Também no que se refere à obrigação de desalgemagem do detido, que foi uma das questões mais debatidas no julgamento dos inspetores (Ihor esteve mais de oito horas algemado, o que segundo a autópsia determinou, em conjunto com as fraturas das costelas, a sua morte), o acórdão não tem dúvidas de que era a eles que competia: "Não restam dúvidas que, a partir do momento em que três membros de um órgão de polícia criminal apuseram algemas num cidadão, era a estes três membros que cabia retirá-las. A responsabilidade e a decisão a esse respeito cabia-lhes a si, como estes não podiam ignorar, dadas as regras que vigoram na profissão que exercem."

Apesar de não acolherem o pedido do Ministério Público, que queria ver Duarte Laja e Luís Silva condenados a 11 anos de prisão (para Bruno Sousa o MP não pedia agravamento da pena) invocando nomeadamente a necessidade de prevenção geral da violência policial, as magistradas sublinham essa mesma necessidade e a especial censurabilidade da conduta de agentes da autoridade que usam a violência não justificada, ou seja ilegal: "A conduta dos arguidos teve ainda graves repercussões, pois a expectativa dos cidadãos no modo de actuação dos seus agentes de autoridade não é o de que resolvam questões comportamentais mediante agressões físicas a quem quer que seja, mas antes que se rejam pelas normas legais que, em primeira linha, juraram cumprir e fazer cumprir.
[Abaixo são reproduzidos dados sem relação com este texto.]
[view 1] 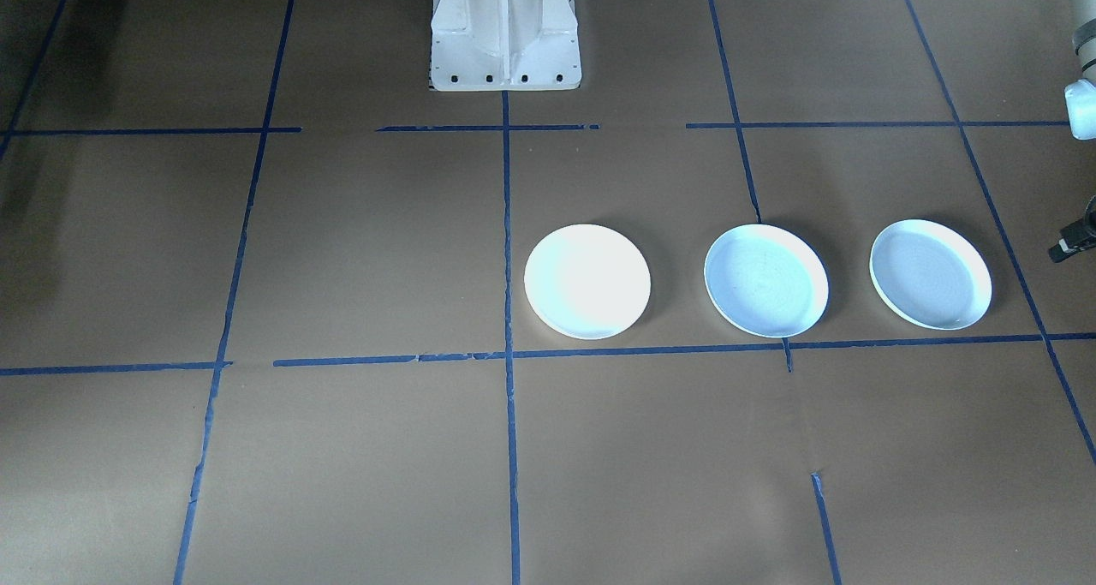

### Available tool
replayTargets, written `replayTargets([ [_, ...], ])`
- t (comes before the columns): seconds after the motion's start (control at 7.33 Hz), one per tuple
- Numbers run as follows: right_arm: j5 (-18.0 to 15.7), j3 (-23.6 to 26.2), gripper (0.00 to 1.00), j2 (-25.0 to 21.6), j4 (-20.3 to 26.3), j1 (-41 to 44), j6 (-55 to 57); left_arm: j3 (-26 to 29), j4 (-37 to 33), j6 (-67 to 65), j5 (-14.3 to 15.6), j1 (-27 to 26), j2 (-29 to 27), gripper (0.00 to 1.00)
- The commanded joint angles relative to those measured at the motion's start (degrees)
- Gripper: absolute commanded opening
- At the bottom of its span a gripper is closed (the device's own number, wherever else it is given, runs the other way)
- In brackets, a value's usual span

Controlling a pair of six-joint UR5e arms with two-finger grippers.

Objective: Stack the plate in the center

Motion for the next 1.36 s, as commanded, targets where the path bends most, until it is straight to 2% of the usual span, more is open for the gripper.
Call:
replayTargets([
  [0.0, 0.0, 0.0, 1.00, 0.0, 0.0, 0.0, 0.0, 3.7, -0.8, -0.3, 0.4, 2.6, -2.4, 1.00],
  [0.68, 0.0, 0.0, 1.00, 0.0, 0.0, 0.0, 0.0, 7.1, -2.0, -0.5, -0.7, 7.7, -5.3, 1.00],
  [0.82, 0.0, 0.1, 1.00, 0.0, 0.0, 0.0, 0.0, 7.2, -1.9, -0.7, -3.0, 8.5, -5.6, 0.99],
  [1.09, 0.0, 0.1, 1.00, 0.0, 0.1, 0.0, 0.0, 7.6, -1.6, -0.6, -3.7, 9.8, -5.6, 0.89],
  [1.23, 0.0, 0.0, 1.00, 0.0, 0.1, 0.0, 0.0, 7.7, -1.6, -0.6, -3.5, 10.3, -5.6, 0.88],
])
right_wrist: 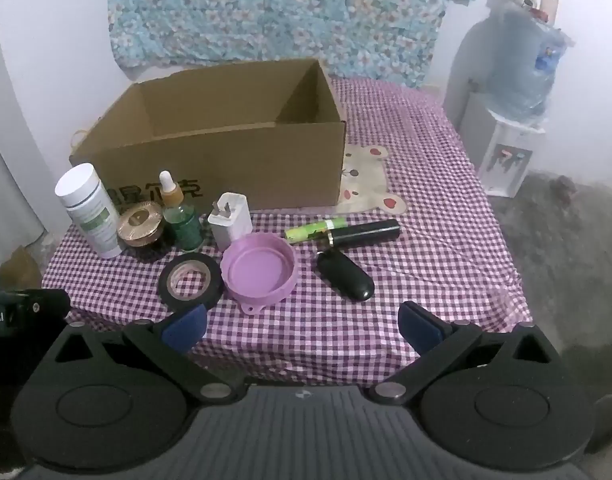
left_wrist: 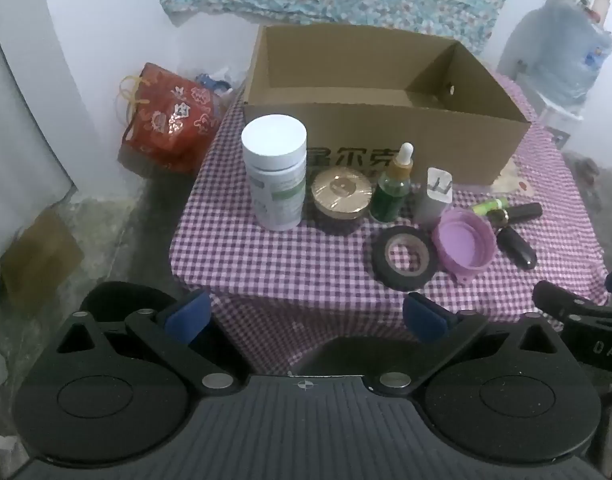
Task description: Organize rigid objects
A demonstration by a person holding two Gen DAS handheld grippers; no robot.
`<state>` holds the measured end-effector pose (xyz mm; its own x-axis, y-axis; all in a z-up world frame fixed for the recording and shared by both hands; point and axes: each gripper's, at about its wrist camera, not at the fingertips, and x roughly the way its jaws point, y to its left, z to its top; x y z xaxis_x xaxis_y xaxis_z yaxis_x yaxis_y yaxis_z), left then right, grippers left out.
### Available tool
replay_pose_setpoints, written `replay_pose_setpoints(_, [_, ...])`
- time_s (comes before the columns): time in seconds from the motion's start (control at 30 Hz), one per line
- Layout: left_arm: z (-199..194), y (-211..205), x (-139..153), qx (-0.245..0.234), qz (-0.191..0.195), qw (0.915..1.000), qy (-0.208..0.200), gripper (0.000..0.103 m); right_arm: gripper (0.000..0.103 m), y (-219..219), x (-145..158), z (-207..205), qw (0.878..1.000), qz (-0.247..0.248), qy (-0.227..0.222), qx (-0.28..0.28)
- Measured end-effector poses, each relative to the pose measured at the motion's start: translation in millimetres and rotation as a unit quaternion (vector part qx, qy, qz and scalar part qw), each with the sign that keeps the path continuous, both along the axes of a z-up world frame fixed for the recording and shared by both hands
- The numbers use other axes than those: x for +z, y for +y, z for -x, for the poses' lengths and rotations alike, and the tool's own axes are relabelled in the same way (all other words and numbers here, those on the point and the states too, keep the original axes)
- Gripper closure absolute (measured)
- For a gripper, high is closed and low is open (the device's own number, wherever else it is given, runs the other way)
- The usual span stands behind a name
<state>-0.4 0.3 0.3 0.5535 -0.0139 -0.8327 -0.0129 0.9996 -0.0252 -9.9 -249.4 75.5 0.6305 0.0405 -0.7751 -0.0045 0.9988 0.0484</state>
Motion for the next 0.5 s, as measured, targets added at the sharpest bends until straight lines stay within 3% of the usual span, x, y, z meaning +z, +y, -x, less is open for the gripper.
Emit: replay_pose_setpoints(0.5, [1.9,-0.9,0.3,-0.004,-0.013,0.9999,0.003,0.000,0.000,-3.0,4.1,-0.4,1.000,0.002,-0.003,-0.010])
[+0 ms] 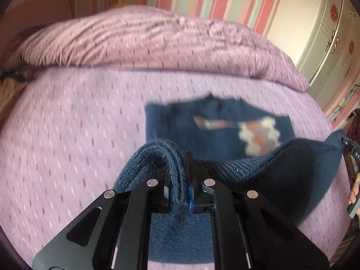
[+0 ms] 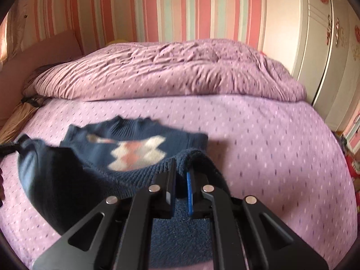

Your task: Fold small clothes

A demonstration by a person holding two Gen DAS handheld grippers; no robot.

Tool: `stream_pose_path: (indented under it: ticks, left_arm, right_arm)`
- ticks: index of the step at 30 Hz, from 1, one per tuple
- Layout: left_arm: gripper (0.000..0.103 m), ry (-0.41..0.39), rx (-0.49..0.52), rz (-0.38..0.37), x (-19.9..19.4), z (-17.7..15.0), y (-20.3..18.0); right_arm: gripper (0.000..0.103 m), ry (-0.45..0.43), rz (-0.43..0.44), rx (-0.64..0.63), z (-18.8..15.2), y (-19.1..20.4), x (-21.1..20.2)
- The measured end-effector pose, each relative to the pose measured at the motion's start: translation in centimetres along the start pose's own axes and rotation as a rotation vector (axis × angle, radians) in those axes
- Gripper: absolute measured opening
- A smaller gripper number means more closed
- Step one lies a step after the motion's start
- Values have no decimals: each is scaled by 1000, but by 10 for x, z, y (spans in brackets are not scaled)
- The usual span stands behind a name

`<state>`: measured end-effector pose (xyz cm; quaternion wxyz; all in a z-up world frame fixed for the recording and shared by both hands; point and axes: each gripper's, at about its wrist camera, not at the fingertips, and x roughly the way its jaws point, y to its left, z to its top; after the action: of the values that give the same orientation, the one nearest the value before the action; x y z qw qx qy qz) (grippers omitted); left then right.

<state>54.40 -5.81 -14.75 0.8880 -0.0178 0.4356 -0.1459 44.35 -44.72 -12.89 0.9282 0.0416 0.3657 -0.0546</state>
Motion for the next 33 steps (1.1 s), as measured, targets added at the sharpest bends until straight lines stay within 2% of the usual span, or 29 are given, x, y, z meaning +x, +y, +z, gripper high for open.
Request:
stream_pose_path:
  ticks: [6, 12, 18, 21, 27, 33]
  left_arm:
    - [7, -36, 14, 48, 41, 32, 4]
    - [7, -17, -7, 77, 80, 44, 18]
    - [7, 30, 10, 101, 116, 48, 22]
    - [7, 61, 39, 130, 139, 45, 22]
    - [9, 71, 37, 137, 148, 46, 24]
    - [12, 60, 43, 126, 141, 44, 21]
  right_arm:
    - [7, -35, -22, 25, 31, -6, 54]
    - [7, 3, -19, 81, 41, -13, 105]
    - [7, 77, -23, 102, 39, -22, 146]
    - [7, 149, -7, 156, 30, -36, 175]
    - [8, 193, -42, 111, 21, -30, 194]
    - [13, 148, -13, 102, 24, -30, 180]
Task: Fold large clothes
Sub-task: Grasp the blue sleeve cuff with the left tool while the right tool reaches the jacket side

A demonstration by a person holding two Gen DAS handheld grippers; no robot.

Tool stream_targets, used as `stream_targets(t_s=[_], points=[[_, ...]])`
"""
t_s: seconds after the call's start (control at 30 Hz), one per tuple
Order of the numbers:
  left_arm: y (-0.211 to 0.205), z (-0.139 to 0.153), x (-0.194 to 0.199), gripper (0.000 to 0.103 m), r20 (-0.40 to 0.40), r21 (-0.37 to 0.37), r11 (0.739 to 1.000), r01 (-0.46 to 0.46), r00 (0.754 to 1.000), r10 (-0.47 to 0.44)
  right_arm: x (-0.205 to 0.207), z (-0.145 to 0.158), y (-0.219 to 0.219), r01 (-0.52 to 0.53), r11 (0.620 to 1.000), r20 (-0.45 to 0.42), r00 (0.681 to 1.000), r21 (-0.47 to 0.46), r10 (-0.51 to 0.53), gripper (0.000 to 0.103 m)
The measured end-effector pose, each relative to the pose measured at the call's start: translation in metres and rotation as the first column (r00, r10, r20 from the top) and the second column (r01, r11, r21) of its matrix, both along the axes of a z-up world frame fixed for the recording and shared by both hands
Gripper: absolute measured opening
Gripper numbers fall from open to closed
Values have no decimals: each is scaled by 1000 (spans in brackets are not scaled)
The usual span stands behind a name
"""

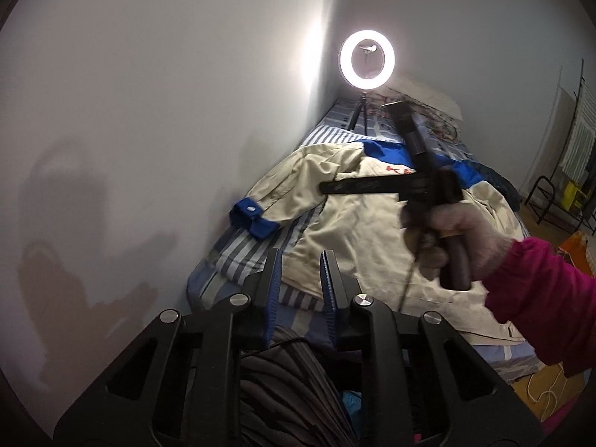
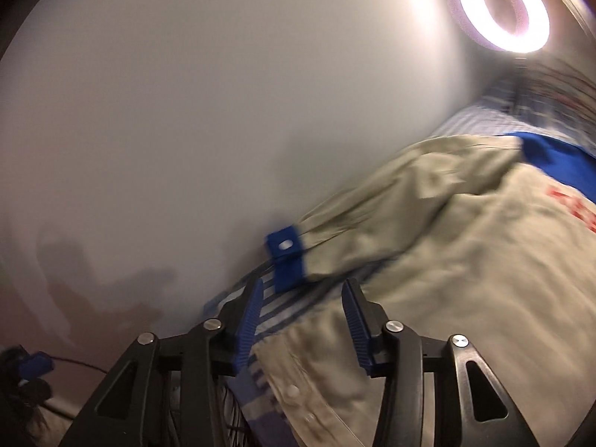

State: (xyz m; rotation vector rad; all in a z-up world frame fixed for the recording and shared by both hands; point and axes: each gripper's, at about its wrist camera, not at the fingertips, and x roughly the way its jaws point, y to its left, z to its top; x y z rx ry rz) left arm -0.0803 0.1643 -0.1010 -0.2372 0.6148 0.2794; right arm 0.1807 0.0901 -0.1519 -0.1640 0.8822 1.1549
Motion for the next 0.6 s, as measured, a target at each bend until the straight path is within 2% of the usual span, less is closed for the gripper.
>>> stream_targets(t_s=[0.23,0.37,0.43,0.47,0.5,0.53,0.57,0.6], points=[[18,-12,-2,16,-28,-34,999,-42,999,41,2,-65,87,-117,978,19,992,-175,122,45],[26,-20,-2,16,-39,-51,996,-68,997,66,10,-93,102,-75,956,0,997,-283,79,45],[29,-22,-4,16,-42,-58,995,-76,996,74,15,-98,96,-39,963,-69,997,-266,21,46],[31,-23,-4,16,-43,-60,995,-81,996,79,19,-100,89,-22,975,-141,990,-219,-10,49],[33,-25,-3,16,-45,-63,994,-85,996,82,23,-102,81,1,985,-221,975,-174,-40,53],[34,-26,-2,16,-46,-68,994,-87,995,84,27,-104,75,24,988,-268,961,-151,-64,63],[36,-28,0,16,-47,-74,993,-88,995,84,31,-109,71,53,989,-322,942,-135,-94,68],[37,-30,3,16,-47,-75,993,-87,995,83,36,-115,68,74,989,-367,923,-124,-115,68]])
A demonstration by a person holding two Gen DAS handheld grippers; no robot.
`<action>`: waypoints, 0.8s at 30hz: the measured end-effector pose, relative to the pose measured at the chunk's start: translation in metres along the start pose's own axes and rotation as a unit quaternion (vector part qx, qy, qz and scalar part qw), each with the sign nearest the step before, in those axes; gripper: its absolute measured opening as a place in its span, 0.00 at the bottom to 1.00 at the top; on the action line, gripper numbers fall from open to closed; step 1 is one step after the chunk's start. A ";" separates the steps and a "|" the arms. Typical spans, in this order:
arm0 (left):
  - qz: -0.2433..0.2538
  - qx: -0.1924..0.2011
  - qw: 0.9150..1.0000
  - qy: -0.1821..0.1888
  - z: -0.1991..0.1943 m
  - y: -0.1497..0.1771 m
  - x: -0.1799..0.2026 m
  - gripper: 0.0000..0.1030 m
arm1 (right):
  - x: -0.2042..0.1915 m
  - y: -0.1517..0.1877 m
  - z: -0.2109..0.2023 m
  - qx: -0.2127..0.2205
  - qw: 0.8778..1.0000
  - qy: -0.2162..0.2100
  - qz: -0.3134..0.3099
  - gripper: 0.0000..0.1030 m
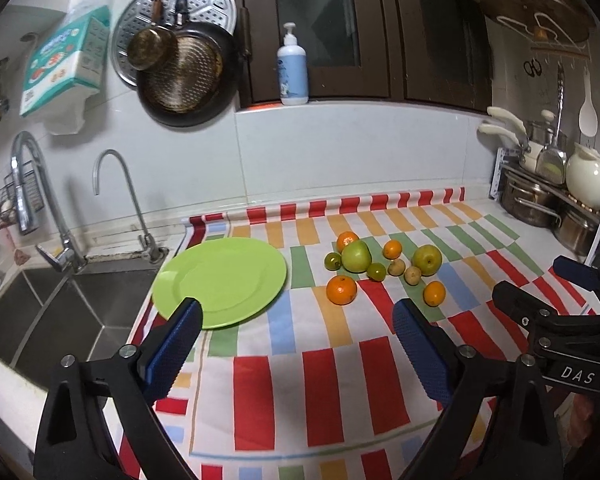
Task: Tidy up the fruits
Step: 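Grasp an orange with the left tool while the right tool grasps another orange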
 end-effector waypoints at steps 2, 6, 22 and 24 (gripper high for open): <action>0.005 -0.005 1.000 0.006 0.011 -0.001 -0.001 0.91 | -0.002 -0.001 0.009 -0.003 1.000 0.004 0.000 0.99; 0.016 -0.021 0.999 0.023 0.037 -0.005 -0.001 0.90 | -0.004 -0.001 0.030 -0.018 1.000 0.014 0.002 0.99; 0.042 -0.097 0.991 0.085 0.137 0.001 -0.004 0.78 | -0.013 0.004 0.113 -0.084 0.996 0.042 0.009 0.93; 0.043 -0.109 0.989 0.092 0.149 0.005 -0.003 0.76 | -0.013 0.008 0.122 -0.096 0.994 0.042 0.011 0.90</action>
Point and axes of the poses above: each gripper's, at about its wrist camera, not at the fingertips, and z roughly the way its jaws point, x to its right, y to its underside, the point moved 9 cm from there along z, roughly the way its jaws point, and after that the axes turned 12 degrees about y, right-handed, at the moved point
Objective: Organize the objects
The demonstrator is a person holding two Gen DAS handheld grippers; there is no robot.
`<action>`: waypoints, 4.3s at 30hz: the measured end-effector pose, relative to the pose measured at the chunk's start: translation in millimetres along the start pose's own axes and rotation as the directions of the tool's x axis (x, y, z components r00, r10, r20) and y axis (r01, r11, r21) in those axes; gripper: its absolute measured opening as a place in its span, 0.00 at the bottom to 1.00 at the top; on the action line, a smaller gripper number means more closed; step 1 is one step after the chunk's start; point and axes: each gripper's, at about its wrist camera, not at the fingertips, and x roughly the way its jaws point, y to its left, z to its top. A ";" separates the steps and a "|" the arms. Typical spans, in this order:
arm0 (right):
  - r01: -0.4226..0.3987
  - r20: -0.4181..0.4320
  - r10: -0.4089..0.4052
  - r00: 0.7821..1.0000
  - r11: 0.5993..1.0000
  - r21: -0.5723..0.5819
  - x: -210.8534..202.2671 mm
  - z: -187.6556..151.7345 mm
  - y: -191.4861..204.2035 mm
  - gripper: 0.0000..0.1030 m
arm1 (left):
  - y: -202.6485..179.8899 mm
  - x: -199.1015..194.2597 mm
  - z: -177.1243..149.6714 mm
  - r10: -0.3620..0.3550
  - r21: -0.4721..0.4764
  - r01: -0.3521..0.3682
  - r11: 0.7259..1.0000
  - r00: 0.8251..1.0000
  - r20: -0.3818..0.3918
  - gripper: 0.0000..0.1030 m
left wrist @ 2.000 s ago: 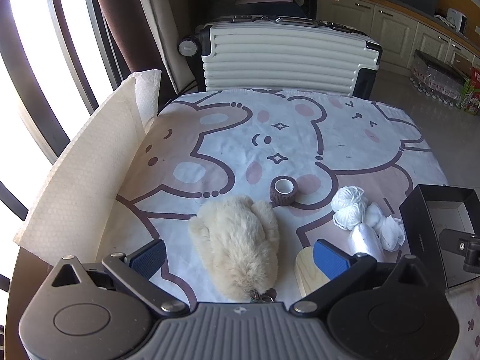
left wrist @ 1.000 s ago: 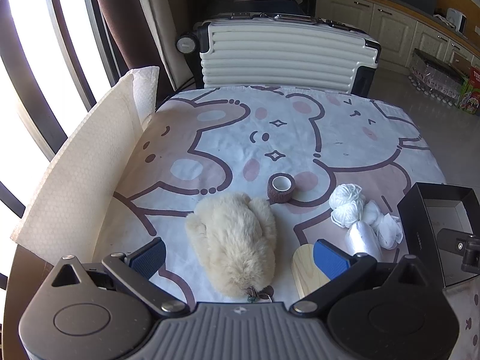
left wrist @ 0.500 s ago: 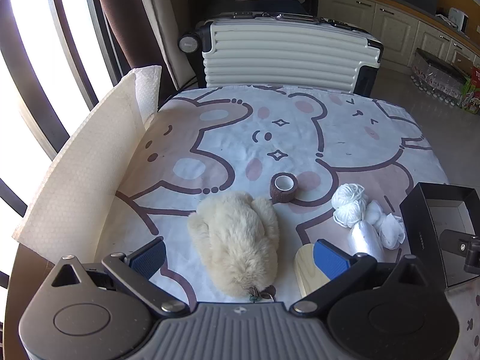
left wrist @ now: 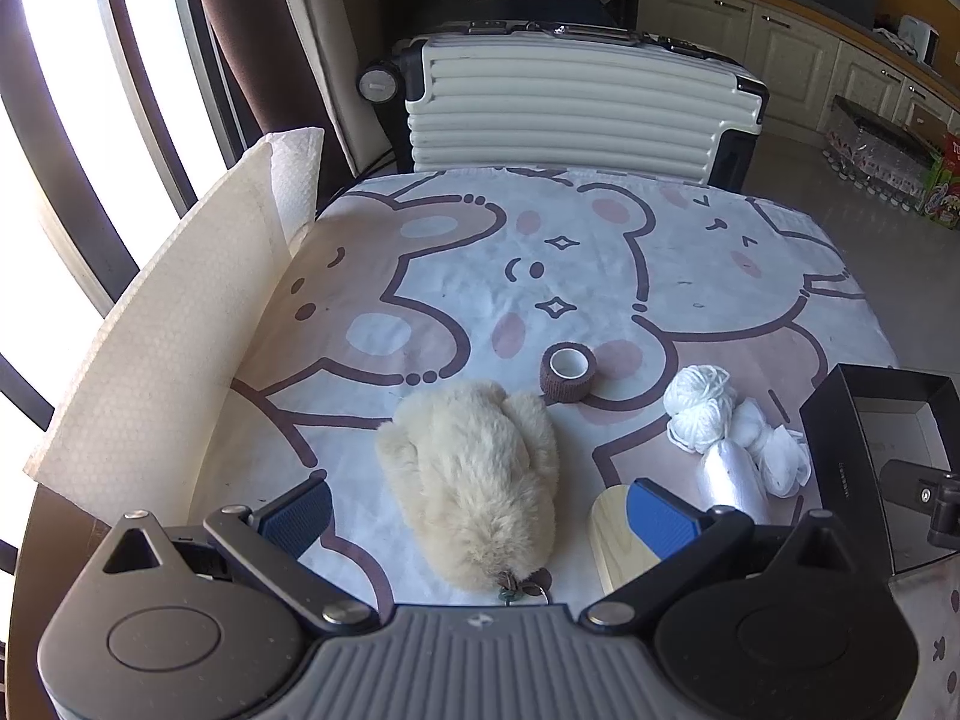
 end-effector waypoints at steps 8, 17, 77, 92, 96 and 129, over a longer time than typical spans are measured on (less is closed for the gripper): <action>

Assim, as exigências de prevenção geral, cujo propósito já acima expusemos mostram-se, neste contexto, elevadas."

O acórdão também frisa a desumanidade e a ausência de cumprimento da lei por parte de outros membros do SEF, nomeadamente da hierarquia, e dos funcionários da empresa de segurança Prestibel que contactaram com Ihor, indiciando cumplicidade e omissão de auxílio.

"Embora se não possa imputar a nenhum dos vigilantes presentes no EECIT, nem às chefias do SEF presentes no aeroporto de Lisboa, o total conhecimento da dimensão do espancamento sofrido por Ihor Homeniuk às mãos dos arguidos (apenas estes três, sabiam, em concreto, a gravidade do mesmo, as zonas atingidas e a força empregue na agressão), a verdade é que muitas pessoas tiveram conhecimento de que ele teria sido agredido e, mais relevantemente, tiveram oportunidade de verificar, durante as horas que se seguiram a tal ato, que o mesmo se mostrava apático, prostrado, algemado com as mãos atrás das costas e impossibilitado de usar os pés, por os ter amarrados", lê-se no acórdão, que não disfarça a indignação: "E nada fizeram, nem sequer tiveram a preocupação de o ajudar a ir à casa de banho ou de o hidratar, dando-lhe água, durante longas horas, nem pediram ou que viesse algum inspetor do SEF verificar se as algemas já podiam ser retiradas ou que comparecesse um enfermeiro ou socorrista da Cruz Vermelha (sempre presentes no aeroporto), para avaliarem o estado de saúde da vítima. E, de igual modo, nenhum dos elementos do SEF, que teve conhecimento do facto de Ihor Homeniuk ter ficado algemado, cuidou de averiguar o seu estado, dirigir-se ao local para verificar o que se passava ou mandar algum inspetor ao EECIT [Espaço Equiparado a Centro de Instalação Temporária, o centro de detenção para estrangeiros não admitidos em território nacional do aeroporto de Lisboa, onde Ihor morreu] para esse fim. (...) A verdade é que esta falta de auxílio a alguém que estava manifestamente em sofrimento, a vista grossa que quase uma dezena de pessoas fizeram ao que se estava a passar, a falta de coragem de assumirem qualquer tipo de iniciativa, a ausência de empatia e o egoísmo que revelaram, caso não se tivesse verificado, poderia ter ajudado a que, antes das 17 horas desse dia, alguém pudesse ter aliviado Ihor Homeniuk do seu padecimento."

Recorde-se que, como o DN noticiou em julho, o MP pediu extração de certidão do processo para que o ex-diretor de Fronteiras de Lisboa, Sérgio Henriques, assim como dois inspetores chefes - João Diogo e João Agostinho - e os quatro seguranças Manuel Correia, Paulo Marcelo, Jorge Pimenta e Rui Rebelo fossem acusados do crime de omissão de auxílio. Em relação a dois dos funcionários da Prestibel, Manuel Correia e Paulo Marcelo, que admitiram, quer na fase de inquérito quer ao depor em tribunal, terem, na noite de 11 para 12 de março, manietado Ihor com fita adesiva, o MP anunciou também a intenção de acusar por ofensas à integridade física graves qualificadas. Não é até agora conhecida a conclusão deste inquérito.